Exercise prompt
With both ends included, repeat exactly the lines of the entries below from the one containing "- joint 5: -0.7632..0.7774" down to the one containing "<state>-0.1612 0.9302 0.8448", and no others.

[Working data Boundary: Start]

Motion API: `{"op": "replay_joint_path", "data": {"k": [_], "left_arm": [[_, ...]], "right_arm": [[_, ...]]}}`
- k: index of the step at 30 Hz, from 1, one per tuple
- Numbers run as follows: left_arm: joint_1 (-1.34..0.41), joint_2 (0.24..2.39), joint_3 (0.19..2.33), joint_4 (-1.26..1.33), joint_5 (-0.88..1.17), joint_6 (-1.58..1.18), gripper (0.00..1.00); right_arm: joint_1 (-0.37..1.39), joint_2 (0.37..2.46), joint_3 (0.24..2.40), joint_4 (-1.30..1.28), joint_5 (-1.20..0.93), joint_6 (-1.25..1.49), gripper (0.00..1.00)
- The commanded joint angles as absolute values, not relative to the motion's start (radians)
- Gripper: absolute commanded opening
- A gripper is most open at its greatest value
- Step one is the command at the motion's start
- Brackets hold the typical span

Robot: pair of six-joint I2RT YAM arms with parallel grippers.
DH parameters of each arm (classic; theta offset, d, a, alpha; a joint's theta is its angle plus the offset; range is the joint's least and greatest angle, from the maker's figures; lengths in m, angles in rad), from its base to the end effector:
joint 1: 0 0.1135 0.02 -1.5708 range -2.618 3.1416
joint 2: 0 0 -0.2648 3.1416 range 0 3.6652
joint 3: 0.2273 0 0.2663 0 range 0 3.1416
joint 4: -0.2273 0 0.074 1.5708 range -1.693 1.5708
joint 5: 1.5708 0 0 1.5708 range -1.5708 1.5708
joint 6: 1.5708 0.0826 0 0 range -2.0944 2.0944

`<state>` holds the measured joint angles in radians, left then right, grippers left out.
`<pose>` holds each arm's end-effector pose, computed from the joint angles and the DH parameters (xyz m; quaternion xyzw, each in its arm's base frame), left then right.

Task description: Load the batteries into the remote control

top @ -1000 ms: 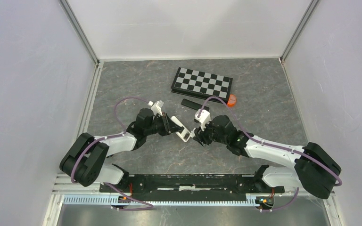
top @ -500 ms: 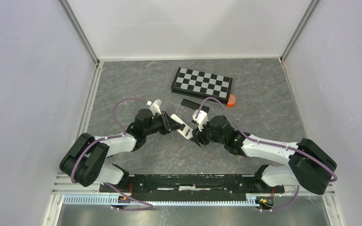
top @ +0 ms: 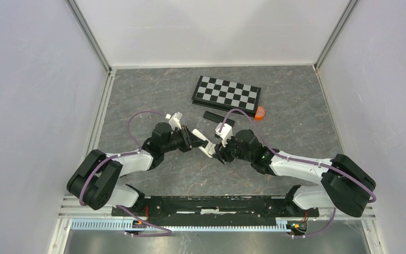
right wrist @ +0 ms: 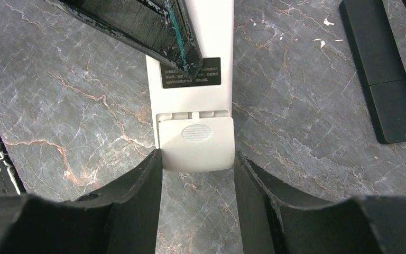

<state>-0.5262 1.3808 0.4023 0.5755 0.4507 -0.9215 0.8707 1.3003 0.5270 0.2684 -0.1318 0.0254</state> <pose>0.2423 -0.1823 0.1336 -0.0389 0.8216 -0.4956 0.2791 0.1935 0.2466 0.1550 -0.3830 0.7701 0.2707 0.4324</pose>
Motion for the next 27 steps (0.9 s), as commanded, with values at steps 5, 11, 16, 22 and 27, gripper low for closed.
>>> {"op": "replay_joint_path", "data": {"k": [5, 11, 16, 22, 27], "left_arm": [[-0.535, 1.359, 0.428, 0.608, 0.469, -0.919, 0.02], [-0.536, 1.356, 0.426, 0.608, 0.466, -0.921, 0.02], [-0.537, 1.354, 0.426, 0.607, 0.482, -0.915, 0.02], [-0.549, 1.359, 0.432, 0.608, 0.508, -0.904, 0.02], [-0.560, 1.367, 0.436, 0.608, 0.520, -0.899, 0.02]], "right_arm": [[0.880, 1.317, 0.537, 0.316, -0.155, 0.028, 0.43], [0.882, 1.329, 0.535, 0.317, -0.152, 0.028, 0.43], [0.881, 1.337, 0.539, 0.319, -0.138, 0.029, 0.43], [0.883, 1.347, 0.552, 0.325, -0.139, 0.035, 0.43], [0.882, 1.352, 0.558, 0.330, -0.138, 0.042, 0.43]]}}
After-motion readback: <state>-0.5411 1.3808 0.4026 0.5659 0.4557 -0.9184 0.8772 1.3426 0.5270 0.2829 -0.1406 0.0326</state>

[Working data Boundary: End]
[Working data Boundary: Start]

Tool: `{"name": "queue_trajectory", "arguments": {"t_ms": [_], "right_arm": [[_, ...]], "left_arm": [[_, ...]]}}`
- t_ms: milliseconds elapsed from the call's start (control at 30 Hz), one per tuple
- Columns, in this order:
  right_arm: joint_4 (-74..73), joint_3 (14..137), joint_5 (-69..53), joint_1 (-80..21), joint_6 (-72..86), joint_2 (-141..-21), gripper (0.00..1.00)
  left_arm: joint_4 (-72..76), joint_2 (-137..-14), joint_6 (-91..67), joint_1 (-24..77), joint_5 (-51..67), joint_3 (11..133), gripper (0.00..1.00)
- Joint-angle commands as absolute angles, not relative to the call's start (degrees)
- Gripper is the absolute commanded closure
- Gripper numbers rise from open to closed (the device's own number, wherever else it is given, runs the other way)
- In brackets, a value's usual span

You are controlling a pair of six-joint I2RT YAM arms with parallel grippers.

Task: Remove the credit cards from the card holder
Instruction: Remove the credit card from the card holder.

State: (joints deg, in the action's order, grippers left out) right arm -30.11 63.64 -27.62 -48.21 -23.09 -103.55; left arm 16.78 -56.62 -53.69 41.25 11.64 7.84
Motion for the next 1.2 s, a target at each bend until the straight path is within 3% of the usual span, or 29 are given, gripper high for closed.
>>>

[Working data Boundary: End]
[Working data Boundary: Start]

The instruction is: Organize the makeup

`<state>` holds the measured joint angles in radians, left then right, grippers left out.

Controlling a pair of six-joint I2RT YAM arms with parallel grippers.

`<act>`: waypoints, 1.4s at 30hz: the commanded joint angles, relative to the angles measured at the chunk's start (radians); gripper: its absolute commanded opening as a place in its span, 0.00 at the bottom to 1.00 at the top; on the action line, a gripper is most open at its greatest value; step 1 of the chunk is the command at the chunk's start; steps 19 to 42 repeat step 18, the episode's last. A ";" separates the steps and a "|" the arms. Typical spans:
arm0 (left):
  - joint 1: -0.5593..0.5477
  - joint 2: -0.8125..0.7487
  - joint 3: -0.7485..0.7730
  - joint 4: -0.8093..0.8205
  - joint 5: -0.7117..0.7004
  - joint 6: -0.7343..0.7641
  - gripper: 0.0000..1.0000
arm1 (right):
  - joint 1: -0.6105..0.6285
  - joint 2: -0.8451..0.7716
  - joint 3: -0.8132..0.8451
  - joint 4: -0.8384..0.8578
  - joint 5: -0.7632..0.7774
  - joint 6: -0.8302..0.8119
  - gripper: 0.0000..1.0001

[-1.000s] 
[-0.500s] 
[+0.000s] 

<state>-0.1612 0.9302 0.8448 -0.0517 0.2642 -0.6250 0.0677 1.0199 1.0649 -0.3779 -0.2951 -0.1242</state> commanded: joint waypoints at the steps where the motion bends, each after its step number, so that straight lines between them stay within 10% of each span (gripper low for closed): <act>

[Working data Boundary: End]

Solution for this problem
  - joint 5: -0.7632..0.7774
  - joint 6: -0.8302..0.8119
  - gripper: 0.0000..1.0001

[-1.000s] 
[-0.500s] 
[+0.000s] 

<state>-0.1612 0.9302 0.8448 -0.0517 0.2642 -0.6250 0.0677 1.0199 1.0649 -0.3779 -0.2951 -0.1242</state> commanded: joint waypoints at the steps where the motion bends, each after its step number, so that straight lines between them stay within 10% of each span (gripper low for closed): <act>

With that, the exercise is finished.